▶ _TASK OBJECTIVE_
Provide only the number of lines in the records below that include "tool".

(LISTED ENTRIES begins)

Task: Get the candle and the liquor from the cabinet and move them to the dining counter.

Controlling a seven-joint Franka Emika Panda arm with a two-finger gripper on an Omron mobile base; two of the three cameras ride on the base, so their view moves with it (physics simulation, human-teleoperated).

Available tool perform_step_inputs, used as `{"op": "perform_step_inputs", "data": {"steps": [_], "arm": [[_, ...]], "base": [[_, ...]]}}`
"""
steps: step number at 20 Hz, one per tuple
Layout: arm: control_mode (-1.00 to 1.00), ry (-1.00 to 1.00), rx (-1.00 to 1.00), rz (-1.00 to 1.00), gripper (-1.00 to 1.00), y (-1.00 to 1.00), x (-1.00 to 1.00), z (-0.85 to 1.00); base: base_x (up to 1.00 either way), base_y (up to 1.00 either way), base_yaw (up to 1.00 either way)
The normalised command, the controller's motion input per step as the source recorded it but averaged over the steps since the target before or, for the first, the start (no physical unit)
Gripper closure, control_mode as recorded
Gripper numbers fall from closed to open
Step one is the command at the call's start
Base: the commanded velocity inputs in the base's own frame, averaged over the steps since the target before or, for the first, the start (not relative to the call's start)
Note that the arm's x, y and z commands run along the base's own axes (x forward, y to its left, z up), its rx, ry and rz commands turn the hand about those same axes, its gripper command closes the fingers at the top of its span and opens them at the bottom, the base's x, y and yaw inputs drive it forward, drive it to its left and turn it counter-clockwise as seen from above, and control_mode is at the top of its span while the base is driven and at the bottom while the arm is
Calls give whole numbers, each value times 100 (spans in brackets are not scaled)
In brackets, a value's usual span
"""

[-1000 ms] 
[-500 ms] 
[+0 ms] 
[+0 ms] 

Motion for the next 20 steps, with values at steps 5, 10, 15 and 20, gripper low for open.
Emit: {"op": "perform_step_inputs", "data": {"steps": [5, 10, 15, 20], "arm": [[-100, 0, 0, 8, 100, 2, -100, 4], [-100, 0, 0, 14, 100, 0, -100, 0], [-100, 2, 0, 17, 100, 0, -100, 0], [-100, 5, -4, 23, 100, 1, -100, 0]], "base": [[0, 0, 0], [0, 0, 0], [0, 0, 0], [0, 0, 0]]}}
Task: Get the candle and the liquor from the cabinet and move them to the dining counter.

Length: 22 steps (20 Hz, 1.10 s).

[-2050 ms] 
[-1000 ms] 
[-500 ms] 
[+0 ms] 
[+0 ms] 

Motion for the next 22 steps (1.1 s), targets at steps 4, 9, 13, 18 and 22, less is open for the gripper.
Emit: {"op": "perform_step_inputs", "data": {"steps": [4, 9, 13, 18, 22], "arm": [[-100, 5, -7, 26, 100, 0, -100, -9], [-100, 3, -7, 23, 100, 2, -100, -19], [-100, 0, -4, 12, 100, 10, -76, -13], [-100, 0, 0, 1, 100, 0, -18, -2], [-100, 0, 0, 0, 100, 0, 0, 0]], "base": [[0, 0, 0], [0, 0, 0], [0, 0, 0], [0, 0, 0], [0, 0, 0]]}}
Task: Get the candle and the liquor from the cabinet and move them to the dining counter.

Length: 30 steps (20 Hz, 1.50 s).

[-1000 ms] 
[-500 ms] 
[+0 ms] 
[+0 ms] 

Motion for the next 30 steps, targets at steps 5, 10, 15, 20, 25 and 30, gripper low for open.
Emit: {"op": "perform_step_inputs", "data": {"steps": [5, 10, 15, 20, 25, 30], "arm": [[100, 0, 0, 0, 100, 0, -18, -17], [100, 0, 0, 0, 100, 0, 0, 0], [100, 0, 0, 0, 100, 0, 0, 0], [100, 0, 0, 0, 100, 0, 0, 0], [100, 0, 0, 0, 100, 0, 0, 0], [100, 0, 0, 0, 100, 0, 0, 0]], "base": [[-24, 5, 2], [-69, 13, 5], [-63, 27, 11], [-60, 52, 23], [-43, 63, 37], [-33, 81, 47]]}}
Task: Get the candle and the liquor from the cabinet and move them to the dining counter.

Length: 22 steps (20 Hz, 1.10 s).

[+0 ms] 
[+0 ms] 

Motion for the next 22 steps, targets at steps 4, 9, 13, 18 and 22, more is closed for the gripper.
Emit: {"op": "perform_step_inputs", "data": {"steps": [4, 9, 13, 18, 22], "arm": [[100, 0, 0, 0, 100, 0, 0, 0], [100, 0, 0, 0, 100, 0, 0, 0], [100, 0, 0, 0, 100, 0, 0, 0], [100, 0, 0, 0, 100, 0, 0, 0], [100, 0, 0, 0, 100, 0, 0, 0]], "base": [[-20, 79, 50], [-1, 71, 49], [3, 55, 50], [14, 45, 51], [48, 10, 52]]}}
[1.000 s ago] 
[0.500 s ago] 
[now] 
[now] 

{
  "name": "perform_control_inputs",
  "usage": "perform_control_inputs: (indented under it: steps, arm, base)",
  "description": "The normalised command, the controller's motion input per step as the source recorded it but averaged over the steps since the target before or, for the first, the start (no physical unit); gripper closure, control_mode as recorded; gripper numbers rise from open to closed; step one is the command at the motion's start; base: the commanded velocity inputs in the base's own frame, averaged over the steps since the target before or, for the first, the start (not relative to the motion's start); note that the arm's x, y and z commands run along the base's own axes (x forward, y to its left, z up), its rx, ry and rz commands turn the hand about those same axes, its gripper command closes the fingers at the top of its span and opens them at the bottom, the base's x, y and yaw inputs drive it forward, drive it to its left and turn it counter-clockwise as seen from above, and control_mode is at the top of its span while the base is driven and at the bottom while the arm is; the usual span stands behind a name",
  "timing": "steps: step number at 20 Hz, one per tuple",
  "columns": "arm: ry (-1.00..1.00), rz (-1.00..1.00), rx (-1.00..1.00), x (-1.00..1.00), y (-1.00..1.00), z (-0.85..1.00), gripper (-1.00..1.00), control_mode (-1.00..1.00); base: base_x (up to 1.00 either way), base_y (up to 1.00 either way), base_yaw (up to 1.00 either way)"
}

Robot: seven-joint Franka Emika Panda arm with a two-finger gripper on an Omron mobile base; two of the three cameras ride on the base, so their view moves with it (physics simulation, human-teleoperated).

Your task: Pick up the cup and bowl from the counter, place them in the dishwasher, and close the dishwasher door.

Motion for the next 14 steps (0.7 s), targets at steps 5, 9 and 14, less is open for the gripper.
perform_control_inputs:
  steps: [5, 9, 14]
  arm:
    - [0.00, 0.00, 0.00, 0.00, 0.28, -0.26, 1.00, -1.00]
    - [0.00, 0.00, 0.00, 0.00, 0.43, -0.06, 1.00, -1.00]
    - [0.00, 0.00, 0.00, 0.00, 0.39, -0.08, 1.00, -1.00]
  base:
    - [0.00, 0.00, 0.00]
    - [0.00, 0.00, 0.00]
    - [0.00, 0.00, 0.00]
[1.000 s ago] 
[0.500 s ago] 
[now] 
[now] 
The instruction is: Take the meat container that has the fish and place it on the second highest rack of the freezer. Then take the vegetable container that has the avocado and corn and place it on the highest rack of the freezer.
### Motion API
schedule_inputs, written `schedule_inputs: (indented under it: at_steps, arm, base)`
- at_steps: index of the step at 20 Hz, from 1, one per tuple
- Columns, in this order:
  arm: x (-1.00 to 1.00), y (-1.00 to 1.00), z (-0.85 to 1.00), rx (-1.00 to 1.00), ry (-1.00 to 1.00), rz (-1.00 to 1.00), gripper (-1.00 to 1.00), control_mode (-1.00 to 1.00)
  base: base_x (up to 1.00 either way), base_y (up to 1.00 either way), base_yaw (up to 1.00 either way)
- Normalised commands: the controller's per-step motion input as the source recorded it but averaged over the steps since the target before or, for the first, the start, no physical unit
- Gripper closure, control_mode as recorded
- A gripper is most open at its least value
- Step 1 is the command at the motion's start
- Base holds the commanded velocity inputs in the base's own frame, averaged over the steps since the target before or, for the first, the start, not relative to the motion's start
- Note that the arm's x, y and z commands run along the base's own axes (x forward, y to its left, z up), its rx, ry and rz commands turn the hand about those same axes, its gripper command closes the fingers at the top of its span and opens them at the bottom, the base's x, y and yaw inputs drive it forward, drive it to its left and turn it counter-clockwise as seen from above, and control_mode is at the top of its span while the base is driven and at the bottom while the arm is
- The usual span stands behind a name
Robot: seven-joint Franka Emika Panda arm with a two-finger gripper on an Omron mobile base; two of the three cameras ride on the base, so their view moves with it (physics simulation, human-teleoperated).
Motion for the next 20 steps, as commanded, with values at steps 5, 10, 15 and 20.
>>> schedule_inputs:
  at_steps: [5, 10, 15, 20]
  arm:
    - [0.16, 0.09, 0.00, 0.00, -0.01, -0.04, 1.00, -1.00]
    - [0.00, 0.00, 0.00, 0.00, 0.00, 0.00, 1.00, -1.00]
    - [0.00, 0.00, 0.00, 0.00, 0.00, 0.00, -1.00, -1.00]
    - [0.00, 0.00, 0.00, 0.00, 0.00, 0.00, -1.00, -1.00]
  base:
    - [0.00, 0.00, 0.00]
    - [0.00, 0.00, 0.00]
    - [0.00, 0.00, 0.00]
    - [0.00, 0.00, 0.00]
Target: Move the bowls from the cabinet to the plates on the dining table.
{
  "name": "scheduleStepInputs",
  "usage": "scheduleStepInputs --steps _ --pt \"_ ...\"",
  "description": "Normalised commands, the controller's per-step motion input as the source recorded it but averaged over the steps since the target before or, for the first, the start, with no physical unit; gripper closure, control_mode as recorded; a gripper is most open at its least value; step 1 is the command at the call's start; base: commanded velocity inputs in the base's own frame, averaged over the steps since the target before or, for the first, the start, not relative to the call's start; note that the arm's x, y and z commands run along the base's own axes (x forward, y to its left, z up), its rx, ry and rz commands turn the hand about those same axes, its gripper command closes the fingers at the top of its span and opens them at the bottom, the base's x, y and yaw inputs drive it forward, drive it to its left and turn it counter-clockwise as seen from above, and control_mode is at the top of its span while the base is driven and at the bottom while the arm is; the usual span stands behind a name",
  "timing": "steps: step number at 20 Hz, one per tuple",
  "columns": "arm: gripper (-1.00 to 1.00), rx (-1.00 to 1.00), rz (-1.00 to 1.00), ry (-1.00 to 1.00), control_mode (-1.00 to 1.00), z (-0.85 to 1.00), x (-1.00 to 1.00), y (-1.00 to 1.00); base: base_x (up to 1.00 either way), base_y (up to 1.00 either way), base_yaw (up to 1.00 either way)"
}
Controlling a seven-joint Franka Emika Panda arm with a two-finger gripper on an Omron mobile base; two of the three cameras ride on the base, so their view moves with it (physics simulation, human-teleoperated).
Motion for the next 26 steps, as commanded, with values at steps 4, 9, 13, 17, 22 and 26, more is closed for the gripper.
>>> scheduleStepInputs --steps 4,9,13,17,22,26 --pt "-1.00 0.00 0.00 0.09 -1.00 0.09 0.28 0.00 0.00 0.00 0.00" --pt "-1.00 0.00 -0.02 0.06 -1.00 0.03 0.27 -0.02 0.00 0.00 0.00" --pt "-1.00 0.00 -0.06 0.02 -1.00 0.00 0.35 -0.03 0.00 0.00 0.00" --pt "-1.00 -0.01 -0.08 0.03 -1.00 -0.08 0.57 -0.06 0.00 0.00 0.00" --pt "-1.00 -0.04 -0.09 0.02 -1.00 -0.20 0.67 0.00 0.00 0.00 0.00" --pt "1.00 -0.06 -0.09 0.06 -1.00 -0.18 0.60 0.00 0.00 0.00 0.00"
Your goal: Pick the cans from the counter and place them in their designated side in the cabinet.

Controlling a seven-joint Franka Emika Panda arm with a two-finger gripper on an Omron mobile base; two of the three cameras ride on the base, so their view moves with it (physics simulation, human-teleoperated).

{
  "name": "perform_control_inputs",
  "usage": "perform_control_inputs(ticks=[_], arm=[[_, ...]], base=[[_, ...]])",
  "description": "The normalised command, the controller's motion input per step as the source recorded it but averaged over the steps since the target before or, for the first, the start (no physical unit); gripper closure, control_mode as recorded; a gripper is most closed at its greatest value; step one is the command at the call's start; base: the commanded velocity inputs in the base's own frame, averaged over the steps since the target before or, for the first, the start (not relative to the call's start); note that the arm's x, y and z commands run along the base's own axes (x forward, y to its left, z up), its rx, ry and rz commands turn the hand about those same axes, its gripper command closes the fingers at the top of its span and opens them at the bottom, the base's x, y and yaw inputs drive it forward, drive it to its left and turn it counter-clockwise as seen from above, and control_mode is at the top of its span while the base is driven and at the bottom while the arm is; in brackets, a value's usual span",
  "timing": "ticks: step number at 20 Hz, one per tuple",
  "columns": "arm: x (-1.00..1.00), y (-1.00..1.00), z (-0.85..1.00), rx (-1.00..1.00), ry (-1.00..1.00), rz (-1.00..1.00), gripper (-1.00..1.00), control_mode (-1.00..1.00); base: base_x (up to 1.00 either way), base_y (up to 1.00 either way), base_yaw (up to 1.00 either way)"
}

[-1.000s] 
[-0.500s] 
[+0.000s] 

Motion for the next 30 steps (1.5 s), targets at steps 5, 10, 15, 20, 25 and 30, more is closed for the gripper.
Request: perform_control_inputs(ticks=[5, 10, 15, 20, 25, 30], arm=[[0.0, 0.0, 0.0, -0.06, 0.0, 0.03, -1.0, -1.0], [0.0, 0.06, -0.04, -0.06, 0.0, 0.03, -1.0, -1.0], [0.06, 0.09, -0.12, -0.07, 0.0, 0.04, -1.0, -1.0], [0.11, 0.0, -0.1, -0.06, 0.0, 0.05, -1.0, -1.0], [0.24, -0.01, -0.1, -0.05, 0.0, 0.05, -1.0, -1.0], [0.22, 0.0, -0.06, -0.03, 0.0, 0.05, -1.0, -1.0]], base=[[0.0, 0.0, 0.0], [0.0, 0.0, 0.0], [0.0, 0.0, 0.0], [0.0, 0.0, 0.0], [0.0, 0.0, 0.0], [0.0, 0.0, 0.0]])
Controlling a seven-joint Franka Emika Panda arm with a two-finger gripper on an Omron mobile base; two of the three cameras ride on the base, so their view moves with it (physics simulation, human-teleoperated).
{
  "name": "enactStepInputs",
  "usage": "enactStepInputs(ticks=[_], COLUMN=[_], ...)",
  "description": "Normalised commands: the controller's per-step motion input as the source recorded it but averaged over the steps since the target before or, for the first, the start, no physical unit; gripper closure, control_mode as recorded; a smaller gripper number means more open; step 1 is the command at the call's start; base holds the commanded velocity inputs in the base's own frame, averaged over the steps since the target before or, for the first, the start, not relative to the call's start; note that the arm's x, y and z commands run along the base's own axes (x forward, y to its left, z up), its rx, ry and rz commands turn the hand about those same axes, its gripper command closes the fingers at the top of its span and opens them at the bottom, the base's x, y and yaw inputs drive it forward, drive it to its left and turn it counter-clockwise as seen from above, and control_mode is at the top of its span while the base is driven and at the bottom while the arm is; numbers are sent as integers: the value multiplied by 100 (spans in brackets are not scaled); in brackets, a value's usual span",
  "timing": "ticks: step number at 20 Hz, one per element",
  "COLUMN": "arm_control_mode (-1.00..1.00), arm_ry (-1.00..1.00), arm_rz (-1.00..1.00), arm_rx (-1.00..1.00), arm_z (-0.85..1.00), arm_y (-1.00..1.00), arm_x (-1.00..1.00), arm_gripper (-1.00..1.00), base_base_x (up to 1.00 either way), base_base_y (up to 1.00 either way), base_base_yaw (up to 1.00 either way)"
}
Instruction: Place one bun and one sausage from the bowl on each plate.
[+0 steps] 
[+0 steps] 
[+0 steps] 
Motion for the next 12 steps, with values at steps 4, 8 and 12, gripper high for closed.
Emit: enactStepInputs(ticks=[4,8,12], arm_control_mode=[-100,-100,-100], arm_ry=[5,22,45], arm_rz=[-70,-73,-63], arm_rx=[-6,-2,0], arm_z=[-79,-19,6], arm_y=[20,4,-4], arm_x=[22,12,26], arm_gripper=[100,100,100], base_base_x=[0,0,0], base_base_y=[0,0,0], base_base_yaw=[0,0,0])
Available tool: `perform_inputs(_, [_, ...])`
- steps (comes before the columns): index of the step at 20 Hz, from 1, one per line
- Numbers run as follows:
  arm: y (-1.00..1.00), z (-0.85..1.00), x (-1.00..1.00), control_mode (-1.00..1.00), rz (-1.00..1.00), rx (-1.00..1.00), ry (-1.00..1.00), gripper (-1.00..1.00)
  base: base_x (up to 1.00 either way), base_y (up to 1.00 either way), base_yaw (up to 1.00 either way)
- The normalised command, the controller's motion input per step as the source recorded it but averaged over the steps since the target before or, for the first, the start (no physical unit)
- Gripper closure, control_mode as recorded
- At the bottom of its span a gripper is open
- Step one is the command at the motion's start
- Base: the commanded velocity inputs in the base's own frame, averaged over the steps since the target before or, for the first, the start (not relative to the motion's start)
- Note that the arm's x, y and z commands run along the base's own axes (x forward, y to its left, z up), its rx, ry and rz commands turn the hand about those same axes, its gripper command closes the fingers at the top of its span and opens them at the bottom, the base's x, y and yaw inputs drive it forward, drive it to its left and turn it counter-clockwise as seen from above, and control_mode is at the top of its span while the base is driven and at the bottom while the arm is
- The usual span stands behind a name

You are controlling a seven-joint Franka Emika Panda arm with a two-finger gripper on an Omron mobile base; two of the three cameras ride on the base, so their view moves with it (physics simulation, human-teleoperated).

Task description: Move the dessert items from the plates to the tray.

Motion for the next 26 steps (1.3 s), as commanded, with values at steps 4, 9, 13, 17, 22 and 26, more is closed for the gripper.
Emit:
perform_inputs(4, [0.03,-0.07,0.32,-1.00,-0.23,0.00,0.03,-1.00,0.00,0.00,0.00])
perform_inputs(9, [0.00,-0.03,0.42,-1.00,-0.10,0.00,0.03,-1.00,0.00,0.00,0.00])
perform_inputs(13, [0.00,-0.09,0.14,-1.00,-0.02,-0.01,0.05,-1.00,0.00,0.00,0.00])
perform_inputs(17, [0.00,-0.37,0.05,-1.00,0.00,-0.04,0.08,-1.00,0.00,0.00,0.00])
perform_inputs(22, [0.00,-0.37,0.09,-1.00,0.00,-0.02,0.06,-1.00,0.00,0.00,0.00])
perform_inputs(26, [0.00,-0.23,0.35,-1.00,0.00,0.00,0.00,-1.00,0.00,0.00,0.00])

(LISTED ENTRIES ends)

▶ _EXERCISE OUTPUT_
2